Hoewel deze kinderen vanwege hun sociale karakter vaak als gelukkig overkwamen, zijn er vaak interne nadelen aan de manier waarop ze handelen. Van 76-86% van deze kinderen werd gerapporteerd dat ze geloofden dat ze ofwel weinig vrienden hadden of problemen hadden met hun vrienden. Dit is mogelijk te wijten aan het feit dat hoewel ze erg vriendelijk zijn tegen vreemden en graag nieuwe mensen ontmoeten, ze misschien moeite hebben om op een dieper niveau met elkaar om te gaan. 73-93% werd gerapporteerd als onvoorwaardelijk tegenover vreemden, 67% was zeer gevoelig voor afwijzing, 65% vatbaar voor plagerij en de statistieken voor uitbuiting en misbruik waren niet beschikbaar. Er zijn ook externe problemen. 91-96% vertoont onoplettendheid, 75% impulsiviteit, 59-71% hyperactiviteit 46-74% driftbuien, 32-60% ongehoorzaamheid en 25-37% vecht- en agressief gedrag.
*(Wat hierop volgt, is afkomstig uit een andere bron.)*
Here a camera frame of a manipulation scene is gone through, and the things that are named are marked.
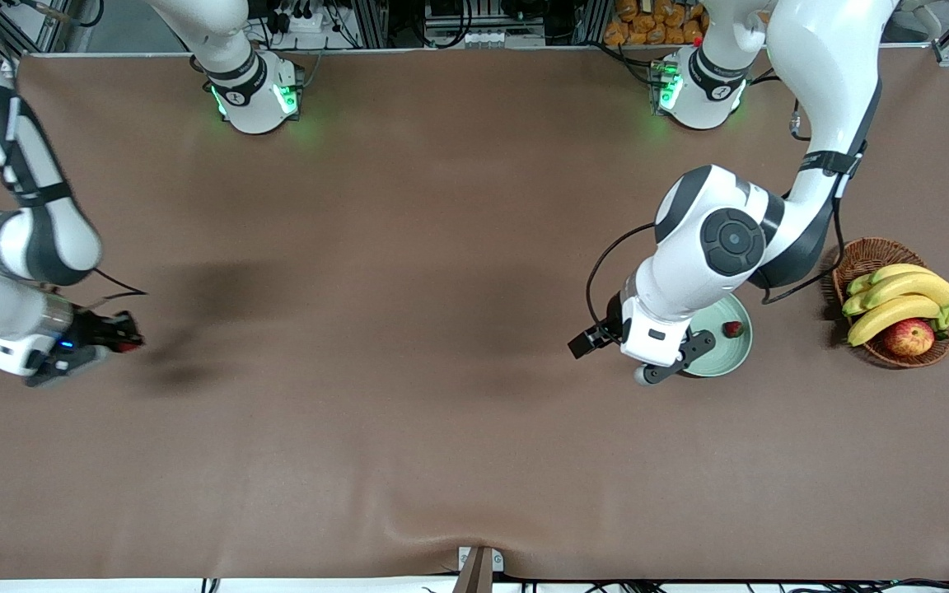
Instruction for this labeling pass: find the light green round plate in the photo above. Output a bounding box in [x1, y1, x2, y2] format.
[680, 295, 754, 378]

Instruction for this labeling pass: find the brown table cover sheet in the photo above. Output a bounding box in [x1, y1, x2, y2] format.
[0, 45, 949, 581]

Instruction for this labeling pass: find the aluminium frame post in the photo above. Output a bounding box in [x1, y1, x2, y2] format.
[580, 0, 614, 46]
[353, 0, 390, 49]

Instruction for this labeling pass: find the red yellow apple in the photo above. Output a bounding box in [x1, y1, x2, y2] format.
[884, 319, 936, 357]

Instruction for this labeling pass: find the brown wicker basket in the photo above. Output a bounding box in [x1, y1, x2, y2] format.
[832, 237, 949, 369]

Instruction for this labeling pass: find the white terminal block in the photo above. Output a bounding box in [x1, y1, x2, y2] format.
[462, 31, 545, 48]

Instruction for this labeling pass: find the orange bread rolls pile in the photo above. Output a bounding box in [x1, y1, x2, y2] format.
[604, 0, 710, 46]

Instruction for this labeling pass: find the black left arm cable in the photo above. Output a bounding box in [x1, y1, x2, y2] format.
[584, 78, 883, 330]

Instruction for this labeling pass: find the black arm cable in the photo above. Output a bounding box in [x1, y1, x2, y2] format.
[584, 78, 883, 330]
[42, 268, 148, 311]

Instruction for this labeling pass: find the grey metal mount bracket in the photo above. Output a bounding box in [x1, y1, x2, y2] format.
[451, 546, 505, 593]

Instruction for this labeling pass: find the white power strip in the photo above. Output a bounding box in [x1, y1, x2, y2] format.
[273, 10, 325, 34]

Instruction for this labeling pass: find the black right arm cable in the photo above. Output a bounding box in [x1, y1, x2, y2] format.
[42, 268, 148, 311]
In één experiment werd een een groep kinderen met het Williams-syndroom vertoonde geen tekenen van raciale vooringenomenheid, in tegenstelling tot kinderen zonder het syndroom. Ze vertoonden echter in vergelijkbare mate gendervooroordelen bij kinderen zonder het syndroom, wat duidt op afzonderlijke mechanismen voor deze vooroordelen.